Work request —
For the data below, restate word for word only the lines from the line containing "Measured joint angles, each" through the line containing "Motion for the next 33", both ends included.

Exercise inputs —
◇ ◇ ◇

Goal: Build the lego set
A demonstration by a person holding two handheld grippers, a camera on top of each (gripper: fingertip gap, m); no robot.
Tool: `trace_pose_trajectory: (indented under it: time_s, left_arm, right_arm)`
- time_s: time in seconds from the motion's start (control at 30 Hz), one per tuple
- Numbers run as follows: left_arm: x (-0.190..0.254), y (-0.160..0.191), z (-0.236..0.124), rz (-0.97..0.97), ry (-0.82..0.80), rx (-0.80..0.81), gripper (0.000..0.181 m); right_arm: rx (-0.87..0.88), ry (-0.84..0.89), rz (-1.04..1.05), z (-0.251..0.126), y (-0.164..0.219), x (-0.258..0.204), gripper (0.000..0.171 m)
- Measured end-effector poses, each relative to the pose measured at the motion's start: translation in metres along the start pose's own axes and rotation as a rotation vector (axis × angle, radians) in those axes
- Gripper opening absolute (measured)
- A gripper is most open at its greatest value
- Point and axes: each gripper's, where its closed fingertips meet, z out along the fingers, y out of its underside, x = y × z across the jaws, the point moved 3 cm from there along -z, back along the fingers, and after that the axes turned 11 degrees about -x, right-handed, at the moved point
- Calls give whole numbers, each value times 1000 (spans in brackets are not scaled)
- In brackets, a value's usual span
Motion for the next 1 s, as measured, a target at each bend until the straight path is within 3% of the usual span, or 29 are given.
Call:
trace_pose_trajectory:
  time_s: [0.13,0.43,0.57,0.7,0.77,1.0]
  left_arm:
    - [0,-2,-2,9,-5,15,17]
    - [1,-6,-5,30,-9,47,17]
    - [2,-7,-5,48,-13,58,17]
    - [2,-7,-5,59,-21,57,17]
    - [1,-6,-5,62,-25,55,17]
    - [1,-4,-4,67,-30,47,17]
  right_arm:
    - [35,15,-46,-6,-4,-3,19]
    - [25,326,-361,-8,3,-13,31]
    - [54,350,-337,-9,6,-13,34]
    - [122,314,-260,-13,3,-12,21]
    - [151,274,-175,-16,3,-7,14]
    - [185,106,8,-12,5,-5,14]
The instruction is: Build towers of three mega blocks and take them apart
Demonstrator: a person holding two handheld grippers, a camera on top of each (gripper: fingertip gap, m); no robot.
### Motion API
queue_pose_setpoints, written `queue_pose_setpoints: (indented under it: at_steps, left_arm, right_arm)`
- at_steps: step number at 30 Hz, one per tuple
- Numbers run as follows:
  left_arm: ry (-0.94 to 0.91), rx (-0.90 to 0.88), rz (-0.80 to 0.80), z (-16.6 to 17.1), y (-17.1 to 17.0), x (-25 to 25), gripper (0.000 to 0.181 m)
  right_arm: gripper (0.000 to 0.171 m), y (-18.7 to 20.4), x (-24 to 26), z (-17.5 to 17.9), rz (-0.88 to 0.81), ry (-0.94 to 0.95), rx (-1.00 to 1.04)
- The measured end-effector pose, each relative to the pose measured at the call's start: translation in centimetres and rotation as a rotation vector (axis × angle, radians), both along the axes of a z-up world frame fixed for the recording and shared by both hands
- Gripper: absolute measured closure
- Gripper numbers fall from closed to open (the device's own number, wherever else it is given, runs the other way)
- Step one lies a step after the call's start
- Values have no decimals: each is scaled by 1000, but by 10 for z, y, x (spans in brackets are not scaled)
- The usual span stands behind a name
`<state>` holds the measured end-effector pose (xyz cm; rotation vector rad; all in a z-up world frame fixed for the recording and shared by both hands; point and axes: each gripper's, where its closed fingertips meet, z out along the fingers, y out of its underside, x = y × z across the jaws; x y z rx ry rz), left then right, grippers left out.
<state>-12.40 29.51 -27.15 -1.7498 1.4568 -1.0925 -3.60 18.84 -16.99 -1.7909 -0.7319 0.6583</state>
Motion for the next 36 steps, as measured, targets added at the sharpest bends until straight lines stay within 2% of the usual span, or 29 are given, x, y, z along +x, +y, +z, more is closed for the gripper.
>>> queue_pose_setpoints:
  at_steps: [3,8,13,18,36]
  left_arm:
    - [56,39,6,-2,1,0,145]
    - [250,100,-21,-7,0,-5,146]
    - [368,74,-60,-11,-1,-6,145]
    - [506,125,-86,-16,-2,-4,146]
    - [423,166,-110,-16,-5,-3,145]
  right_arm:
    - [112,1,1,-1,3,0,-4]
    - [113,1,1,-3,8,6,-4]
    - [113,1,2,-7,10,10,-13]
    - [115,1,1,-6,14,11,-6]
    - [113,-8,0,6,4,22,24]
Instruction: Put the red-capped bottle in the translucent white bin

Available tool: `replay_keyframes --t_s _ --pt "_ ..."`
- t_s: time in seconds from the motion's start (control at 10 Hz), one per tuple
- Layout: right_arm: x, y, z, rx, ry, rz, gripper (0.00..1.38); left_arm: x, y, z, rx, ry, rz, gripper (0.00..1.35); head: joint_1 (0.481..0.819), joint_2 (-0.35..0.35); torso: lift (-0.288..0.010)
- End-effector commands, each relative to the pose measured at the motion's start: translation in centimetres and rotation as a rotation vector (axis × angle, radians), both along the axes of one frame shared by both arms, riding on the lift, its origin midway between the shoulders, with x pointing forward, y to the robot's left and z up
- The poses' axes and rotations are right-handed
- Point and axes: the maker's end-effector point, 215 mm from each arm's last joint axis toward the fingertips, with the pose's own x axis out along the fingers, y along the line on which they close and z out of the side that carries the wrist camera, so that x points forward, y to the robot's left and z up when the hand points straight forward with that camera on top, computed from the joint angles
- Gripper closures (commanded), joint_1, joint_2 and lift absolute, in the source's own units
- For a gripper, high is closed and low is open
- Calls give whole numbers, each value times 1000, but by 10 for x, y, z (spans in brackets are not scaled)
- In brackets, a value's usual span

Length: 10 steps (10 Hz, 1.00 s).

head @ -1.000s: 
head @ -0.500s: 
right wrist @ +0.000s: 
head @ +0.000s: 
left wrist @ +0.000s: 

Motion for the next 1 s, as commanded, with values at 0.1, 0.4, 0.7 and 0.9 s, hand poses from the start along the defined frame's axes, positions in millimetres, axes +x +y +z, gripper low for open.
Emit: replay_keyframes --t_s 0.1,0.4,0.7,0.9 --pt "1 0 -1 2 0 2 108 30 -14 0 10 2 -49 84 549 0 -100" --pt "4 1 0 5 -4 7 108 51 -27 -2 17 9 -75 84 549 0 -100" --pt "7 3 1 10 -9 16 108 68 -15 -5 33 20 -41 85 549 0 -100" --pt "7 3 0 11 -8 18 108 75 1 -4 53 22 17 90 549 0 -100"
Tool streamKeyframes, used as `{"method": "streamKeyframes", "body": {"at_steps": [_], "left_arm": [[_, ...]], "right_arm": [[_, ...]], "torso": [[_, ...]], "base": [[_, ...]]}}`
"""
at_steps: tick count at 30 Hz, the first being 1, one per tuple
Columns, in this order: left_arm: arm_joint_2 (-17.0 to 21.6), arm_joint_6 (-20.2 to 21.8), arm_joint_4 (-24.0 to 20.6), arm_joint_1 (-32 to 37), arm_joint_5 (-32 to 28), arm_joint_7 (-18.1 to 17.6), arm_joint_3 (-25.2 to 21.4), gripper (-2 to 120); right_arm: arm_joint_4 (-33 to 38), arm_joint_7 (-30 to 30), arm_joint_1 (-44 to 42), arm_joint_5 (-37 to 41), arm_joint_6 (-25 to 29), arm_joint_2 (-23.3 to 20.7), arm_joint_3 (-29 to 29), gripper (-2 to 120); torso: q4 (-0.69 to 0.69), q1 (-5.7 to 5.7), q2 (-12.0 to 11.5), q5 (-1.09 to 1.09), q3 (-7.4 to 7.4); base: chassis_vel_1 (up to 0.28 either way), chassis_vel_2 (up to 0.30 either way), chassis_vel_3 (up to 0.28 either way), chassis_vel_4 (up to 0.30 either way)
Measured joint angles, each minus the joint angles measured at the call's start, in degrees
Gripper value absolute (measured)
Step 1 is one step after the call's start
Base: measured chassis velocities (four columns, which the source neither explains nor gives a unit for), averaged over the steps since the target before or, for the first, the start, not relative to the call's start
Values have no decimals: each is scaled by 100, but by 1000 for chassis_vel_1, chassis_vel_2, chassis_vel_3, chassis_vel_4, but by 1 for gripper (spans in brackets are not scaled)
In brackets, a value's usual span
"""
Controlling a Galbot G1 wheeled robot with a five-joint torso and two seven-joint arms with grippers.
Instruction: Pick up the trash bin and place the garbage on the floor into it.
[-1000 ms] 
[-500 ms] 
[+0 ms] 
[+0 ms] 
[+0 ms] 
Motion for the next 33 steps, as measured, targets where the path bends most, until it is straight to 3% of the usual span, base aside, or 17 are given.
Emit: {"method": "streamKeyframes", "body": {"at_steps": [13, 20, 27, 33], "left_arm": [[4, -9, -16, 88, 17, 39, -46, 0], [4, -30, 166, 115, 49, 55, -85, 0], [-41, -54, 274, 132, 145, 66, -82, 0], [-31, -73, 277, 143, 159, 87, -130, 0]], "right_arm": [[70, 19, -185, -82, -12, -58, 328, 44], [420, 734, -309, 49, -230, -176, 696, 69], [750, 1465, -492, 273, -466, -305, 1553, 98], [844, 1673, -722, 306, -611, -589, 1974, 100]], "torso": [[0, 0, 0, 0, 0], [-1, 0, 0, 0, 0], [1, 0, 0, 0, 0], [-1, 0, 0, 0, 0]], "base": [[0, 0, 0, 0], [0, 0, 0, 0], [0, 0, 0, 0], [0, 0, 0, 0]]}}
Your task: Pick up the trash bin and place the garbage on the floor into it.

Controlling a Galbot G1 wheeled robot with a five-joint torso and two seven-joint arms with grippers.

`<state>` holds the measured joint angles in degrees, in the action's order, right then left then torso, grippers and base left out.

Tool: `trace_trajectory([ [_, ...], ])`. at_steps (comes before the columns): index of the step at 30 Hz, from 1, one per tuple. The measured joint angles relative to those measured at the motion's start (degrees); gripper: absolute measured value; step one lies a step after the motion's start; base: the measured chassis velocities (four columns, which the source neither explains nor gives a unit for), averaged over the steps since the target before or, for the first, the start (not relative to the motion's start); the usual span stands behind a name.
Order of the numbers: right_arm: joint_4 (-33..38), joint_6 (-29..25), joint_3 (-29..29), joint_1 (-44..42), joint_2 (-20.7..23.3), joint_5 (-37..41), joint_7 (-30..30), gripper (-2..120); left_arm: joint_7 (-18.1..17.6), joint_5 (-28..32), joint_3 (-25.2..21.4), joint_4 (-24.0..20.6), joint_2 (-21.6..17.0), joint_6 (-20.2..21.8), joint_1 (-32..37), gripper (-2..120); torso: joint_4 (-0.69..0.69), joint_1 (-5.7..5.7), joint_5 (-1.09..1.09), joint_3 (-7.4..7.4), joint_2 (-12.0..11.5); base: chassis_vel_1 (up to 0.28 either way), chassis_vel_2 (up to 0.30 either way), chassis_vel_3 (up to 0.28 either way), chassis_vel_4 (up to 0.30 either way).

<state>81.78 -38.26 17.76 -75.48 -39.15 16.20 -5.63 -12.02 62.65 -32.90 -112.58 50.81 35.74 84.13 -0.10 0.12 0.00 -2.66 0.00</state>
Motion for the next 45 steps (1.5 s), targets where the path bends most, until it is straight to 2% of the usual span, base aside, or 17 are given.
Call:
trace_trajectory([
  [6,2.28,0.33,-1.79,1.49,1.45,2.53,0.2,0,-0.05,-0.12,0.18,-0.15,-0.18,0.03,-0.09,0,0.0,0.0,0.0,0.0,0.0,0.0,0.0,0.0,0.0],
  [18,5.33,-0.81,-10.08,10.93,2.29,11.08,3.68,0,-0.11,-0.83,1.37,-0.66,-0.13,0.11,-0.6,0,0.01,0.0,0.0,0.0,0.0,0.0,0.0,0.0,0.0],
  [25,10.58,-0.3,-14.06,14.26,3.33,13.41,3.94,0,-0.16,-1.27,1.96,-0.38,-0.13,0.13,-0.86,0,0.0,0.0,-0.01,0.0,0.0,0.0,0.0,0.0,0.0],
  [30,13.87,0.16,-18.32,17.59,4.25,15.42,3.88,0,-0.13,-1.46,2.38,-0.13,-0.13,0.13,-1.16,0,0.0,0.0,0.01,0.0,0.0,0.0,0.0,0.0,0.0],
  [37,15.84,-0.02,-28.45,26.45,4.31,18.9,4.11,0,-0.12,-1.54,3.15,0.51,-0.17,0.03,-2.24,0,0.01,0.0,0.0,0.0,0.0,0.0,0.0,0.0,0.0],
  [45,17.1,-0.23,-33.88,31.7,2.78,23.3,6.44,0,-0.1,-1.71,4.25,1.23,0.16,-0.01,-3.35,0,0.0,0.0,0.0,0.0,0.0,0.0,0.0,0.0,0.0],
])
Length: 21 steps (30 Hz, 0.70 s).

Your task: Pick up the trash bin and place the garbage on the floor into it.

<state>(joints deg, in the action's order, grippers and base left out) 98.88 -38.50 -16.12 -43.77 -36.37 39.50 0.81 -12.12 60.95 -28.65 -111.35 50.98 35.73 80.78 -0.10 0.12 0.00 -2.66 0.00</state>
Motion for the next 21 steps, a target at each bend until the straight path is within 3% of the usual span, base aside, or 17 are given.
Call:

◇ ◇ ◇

Response to the task —
Measured joint angles, each minus the joint angles measured at the call's start, in degrees
Gripper value absolute (measured)
Step 1 is one step after the call's start
Base: measured chassis velocities (four columns, which the source neither explains nor gives a unit for), averaged over the steps since the target before or, for the first, the start, not relative to the call's start
Values have no decimals: each is scaled by 100, but by 1000 for chassis_vel_1, chassis_vel_2, chassis_vel_3, chassis_vel_4, but by 1 for gripper (spans in brackets are not scaled)
In brackets, a value's usual span
"""
Controlling a Galbot G1 wheeled robot with a five-joint torso and two seven-joint arms with grippers.
Instruction: Pick up the trash bin and place the garbage on the floor into it.
[-1000 ms] 
[-500 ms] 
[+0 ms] 
[+0 ms] 
[+0 ms] 
Motion for the next 33 steps, as measured, targets where the path bends most, until it is straight to 3% of the usual span, base aside, or 17 are given.

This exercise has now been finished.